* **Task to carry out**: Below is a listing; print exactly its lines from the one containing "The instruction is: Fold" down to the one containing "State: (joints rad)", both inclusive, with every picture left out.

* **Excerpted records**:

※

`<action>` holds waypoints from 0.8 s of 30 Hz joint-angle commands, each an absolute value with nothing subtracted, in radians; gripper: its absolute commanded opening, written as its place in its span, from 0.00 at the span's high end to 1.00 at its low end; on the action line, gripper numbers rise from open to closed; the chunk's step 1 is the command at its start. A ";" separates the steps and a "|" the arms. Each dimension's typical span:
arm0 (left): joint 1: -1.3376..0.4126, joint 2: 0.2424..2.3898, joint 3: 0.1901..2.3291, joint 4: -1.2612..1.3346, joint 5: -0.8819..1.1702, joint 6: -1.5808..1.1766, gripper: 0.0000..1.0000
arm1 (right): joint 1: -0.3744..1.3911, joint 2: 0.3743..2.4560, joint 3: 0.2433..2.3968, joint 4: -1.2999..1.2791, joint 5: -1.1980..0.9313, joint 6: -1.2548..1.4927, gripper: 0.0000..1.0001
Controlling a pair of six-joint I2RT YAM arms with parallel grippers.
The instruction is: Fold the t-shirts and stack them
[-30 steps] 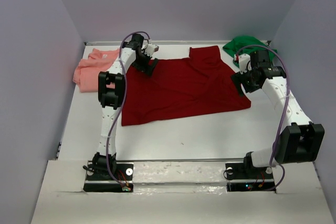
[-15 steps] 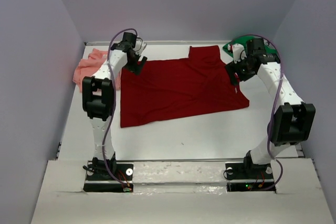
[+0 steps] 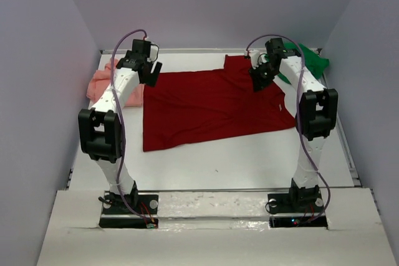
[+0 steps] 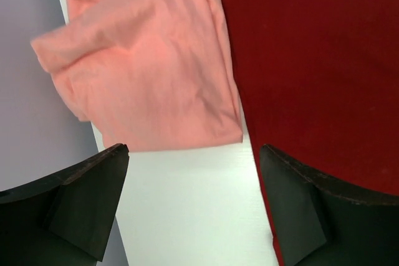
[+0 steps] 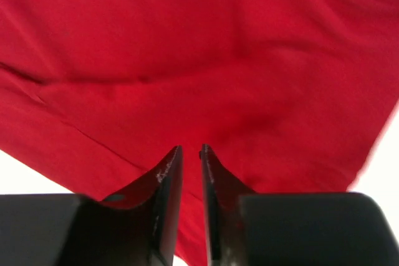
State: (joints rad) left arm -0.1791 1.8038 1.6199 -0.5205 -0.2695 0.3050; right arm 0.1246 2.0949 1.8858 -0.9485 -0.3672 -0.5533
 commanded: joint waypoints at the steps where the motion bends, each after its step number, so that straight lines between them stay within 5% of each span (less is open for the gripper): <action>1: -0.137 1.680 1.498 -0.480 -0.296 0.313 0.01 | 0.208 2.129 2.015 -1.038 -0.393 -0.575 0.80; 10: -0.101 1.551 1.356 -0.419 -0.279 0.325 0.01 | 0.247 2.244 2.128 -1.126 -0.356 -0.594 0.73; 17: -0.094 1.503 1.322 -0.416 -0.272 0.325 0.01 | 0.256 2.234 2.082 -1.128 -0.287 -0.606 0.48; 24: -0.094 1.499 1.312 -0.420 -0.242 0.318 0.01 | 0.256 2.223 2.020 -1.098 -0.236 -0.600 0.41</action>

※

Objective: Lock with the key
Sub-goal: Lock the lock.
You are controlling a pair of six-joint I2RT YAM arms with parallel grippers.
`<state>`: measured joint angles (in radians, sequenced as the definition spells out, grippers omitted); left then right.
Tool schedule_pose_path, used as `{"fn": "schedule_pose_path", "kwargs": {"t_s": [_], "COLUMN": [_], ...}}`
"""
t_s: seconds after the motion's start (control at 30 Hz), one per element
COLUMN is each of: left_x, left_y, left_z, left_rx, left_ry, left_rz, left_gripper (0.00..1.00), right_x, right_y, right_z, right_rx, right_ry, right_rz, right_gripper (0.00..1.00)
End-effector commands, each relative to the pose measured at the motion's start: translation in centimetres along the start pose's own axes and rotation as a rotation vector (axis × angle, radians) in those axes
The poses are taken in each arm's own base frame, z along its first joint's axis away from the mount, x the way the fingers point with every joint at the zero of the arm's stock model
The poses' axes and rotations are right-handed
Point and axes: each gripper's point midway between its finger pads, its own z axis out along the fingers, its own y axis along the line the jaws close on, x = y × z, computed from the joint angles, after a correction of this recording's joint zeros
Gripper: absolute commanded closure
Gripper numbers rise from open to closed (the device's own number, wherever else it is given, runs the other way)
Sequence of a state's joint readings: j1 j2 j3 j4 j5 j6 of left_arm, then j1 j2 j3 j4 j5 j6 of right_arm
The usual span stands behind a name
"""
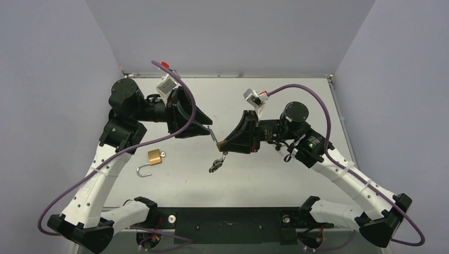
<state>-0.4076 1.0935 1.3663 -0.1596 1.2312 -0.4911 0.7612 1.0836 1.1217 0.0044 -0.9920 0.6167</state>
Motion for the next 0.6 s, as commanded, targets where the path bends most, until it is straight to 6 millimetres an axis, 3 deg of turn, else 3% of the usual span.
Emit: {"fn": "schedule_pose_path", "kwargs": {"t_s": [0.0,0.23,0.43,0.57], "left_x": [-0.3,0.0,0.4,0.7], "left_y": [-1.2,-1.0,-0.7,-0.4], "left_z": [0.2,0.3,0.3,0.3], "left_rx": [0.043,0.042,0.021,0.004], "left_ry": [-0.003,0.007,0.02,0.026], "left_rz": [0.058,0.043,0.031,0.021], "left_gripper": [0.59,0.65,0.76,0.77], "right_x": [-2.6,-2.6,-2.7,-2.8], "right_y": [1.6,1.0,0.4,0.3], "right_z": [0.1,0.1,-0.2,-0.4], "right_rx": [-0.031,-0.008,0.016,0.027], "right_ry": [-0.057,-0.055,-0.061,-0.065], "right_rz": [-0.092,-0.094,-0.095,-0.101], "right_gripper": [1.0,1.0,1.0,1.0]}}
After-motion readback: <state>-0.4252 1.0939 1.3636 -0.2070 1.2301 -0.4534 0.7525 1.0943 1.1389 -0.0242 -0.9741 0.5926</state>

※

* **Response**:
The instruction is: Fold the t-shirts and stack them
[-30 steps] 
[-15 steps] 
[+0 steps] 
[+0 steps] 
[+0 steps] 
State: (joints rad) left arm -0.1791 1.8038 1.6199 -0.5205 -0.2695 0.3050; right arm 0.1246 2.0949 1.8858 -0.9485 -0.3672 -0.5533

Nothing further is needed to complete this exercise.